Quella della “Befana” è una tradizione che si ritrova radicata in moltissimi popoli e nelle più svariate culture del passato. Al suo arrivo, nella notte tra il 5 e il 6 gennaio, è sostanzialmente legata la visita dei Re Magi alla grotta di Gesù Bambino, ma resta una festa esclusivamente popolare.
Le origini della Befana e i racconti cristiani
Secondo la tradizione cristiana, il giorno dell‘Epifania (dal greco ἐπιφάνεια, epifáneia, “manifestazione, apparizione”) è quello in cui i Re Magi arrivano a omaggiare Gesù appena nato facendogli dono di oro, incenso e mirra. Secondo il calendario liturgico, infatti, 12 giorni dopo il Santo Natale una nuova festa di precetto raccoglie i fedeli proprio per la “Epifania del Signore”. Una ricorrenza che secondo alcuni risalirebbe al II secolo d. C.

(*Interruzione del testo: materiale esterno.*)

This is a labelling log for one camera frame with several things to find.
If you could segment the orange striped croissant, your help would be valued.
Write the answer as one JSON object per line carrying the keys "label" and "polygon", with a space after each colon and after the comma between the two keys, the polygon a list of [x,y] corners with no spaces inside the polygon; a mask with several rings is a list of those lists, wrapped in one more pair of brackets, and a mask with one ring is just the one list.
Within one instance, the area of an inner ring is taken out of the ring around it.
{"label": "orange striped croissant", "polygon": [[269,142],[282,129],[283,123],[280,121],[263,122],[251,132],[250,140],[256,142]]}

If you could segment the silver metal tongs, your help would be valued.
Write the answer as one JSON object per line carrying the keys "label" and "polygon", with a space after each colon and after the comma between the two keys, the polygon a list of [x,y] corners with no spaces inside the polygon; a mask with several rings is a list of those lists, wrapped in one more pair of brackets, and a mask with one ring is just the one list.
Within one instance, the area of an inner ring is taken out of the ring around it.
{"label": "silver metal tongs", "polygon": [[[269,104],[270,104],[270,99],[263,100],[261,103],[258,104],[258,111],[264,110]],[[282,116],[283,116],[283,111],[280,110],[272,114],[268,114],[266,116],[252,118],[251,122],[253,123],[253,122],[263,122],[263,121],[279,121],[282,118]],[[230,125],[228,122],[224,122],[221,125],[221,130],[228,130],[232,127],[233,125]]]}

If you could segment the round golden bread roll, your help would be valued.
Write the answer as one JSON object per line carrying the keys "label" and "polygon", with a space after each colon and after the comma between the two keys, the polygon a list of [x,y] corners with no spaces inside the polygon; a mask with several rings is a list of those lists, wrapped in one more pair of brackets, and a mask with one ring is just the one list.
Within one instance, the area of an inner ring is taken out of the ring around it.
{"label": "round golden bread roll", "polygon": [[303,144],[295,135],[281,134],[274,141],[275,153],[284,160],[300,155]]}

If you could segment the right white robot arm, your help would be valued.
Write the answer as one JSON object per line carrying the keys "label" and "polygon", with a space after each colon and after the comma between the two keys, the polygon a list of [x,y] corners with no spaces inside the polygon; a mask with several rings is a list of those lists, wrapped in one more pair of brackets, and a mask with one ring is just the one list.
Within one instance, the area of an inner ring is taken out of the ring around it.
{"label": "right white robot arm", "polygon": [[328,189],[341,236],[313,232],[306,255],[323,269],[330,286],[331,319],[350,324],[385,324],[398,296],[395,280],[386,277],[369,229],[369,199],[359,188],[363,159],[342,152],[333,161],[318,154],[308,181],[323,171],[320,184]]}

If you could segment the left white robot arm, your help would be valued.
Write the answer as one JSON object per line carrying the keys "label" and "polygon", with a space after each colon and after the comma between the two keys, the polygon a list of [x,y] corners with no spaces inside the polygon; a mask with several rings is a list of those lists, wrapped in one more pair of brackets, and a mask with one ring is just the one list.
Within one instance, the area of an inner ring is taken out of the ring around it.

Tradizione vuole che in questa stessa occasione ci sia anche la Befana a portare i doni ai bambini buoni. Ma cosa hanno in comune i Magi con la vecchina?
Nei vangeli si racconta che alcuni uomini saggi (“Magi” è un termine di origine persiana), portarono doni a Gesù Bambino. “Alcuni Magi vennero da oriente a Gerusalemme”, si legge, e nel vangelo di Matteo si narra che Erode, spaventato dalla venuta del “Re dei Giudei”, esortasse proprio i Magi ad andare a Betlemme per scoprire dove si trovasse il bambino. Erode finse di voler conoscere il luogo della nascita di Gesù per poter andare lui stesso ad adorarlo.
“Chiamati segretamente i Magi, si fece dire da loro con esattezza il tempo in cui era apparsa la stella e li inviò a Betlemme dicendo: Andate e informatevi accuratamente sul bambino e, quando l’avrete trovato, fatemelo sapere, perché anch’io venga ad adorarlo” (Vangelo secondo Matteo).
Seguendo la stella cometa, i Magi trovarono “nella casa” Gesù e sua madre Maria e iniziarono ad adorarlo, offrendogli oro, per omaggiare la regalità del Bambino, incenso per ricordare la sua divinità, e mirra, per il sacrificio e la futura morte dell’uomo Gesù (la mirra è un unguento profumato usato in antichità per la mummificazione e la conservazione dei defunti).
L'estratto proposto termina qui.